猪干扰素α－1基因的原核表达与多克隆抗体制备

摘要

Objective] The porcine interferon alpha 1 gene (PoIFNα-1) was expressed by using Escherichia coli prokaryotic expression system, and polyclonal antibodies against the recombinant protein PoIFNα-1 were prepared. [Method] The codon-optimized PoIFNα-1 gene was synthesized according to the nucleotide sequence published by GenBank, and then the synthesized PoIFNα-1 gene was cloned into the vector pET-28a.

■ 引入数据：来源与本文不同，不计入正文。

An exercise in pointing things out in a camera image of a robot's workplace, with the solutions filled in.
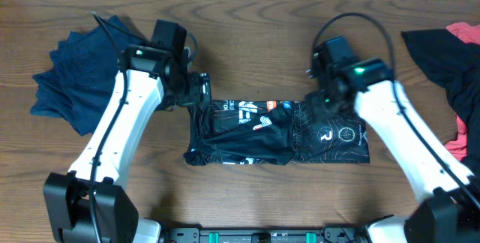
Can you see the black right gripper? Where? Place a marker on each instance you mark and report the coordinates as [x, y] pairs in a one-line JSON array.
[[317, 111]]

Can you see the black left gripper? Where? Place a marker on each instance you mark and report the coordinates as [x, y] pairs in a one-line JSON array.
[[200, 94]]

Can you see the black orange patterned jersey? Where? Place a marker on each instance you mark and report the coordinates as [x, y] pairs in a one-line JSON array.
[[278, 132]]

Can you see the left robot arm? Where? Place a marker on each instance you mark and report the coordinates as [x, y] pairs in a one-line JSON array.
[[89, 203]]

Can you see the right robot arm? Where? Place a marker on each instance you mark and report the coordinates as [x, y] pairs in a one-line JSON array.
[[447, 192]]

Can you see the folded navy blue shirt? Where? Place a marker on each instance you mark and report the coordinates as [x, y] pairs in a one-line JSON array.
[[80, 83]]

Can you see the plain black shirt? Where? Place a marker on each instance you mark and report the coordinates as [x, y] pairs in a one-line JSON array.
[[436, 53]]

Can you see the red cloth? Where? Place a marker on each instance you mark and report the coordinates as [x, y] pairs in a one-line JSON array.
[[466, 146]]

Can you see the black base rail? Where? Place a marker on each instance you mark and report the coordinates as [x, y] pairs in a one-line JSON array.
[[327, 234]]

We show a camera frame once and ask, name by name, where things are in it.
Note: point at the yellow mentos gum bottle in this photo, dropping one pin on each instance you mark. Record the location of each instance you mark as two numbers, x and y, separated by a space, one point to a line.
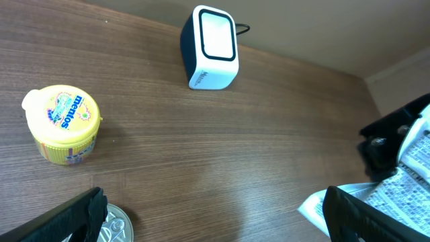
64 122

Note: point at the white barcode scanner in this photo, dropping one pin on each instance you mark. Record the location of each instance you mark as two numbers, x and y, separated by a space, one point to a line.
208 44

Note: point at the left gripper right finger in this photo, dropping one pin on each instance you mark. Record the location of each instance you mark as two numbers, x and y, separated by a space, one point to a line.
350 219

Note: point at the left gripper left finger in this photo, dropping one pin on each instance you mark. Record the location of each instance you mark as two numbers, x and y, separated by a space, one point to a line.
78 219

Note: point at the round tin can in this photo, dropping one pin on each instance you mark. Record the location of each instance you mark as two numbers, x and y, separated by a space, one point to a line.
117 226

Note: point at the black red snack packet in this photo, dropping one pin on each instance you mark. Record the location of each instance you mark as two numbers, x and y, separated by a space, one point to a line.
403 196

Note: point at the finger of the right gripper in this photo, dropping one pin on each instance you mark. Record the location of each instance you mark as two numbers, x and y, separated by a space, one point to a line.
383 139

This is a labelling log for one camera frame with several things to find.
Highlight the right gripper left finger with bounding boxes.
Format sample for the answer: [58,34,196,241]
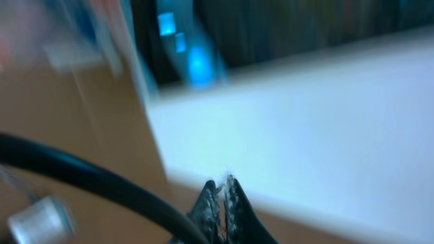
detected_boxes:
[186,180,224,244]

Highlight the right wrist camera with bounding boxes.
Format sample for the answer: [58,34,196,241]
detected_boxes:
[7,196,77,244]

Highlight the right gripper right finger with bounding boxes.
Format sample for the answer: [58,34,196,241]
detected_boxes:
[224,175,277,244]

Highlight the right camera black cable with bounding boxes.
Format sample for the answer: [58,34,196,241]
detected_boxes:
[0,131,211,244]

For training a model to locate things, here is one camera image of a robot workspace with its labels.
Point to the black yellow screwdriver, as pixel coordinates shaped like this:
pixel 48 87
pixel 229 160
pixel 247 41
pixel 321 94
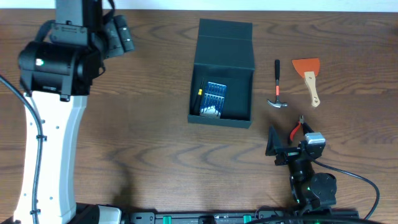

After transformation of the recombinant plasmid into E. coli BL21 (DE3) host bacteria, the recombinant bacterium was induced by using IPTG. After purification of the recombinant protein PoIFNα-1 expressed in E. coli BL21 (DE3), the polyclonal antibodies against the recombinant protein PoIFNα-1 was prepared in Kunming mice, and then reactivity of the prepared polyclonal antibodies with native porcine interferon alpha 1 was determined by Western blot. [Result] The synthesized PoIFNα-1 gene was successfully expressed in E. coli BL21 (DE3), and the polyclonal antibody against recombinant protein PoIFNα-1 could recognize the native porcine interferon-α-1. [Conclusion] The synthesized PoIFNα-1 gene was successfully expressed in E. coli, which provided some basis for following further research of antivirus.%[目的]利用大肠杆菌原核表达系统对猪干扰素α-1（PoIFNα-1）基因进行表达，制备PoIFNα-1重组蛋白多克隆抗体。[方法]根据GenBank发表的PoIFNα-1核苷酸序列，合成密码子优化的PoIFNα-1基因，构建PoIFNα-1基因的pET-28a原核表达载体，转化大肠杆菌BL21（DE3）宿主菌后，利用IPTG进行诱导表达。表达的PoIFNα-1重组蛋白纯化后，免疫昆明系小鼠，制备多克隆抗体。采用Western blot技术检测PoIFNα-1重组蛋白的多克隆抗体与天然PoIFNα-1的反应性。[结果]合成的PoIFNα-1基因在大肠杆菌BL21（DE3）宿主菌中成功表达，针对PoIFNα-1重组蛋白的多克隆抗体能够识别天然的猪干扰素α-1。[结论]合成的PoIFNα-1基因在大肠杆菌中获得了成功表达，为后续研究奠定了基础。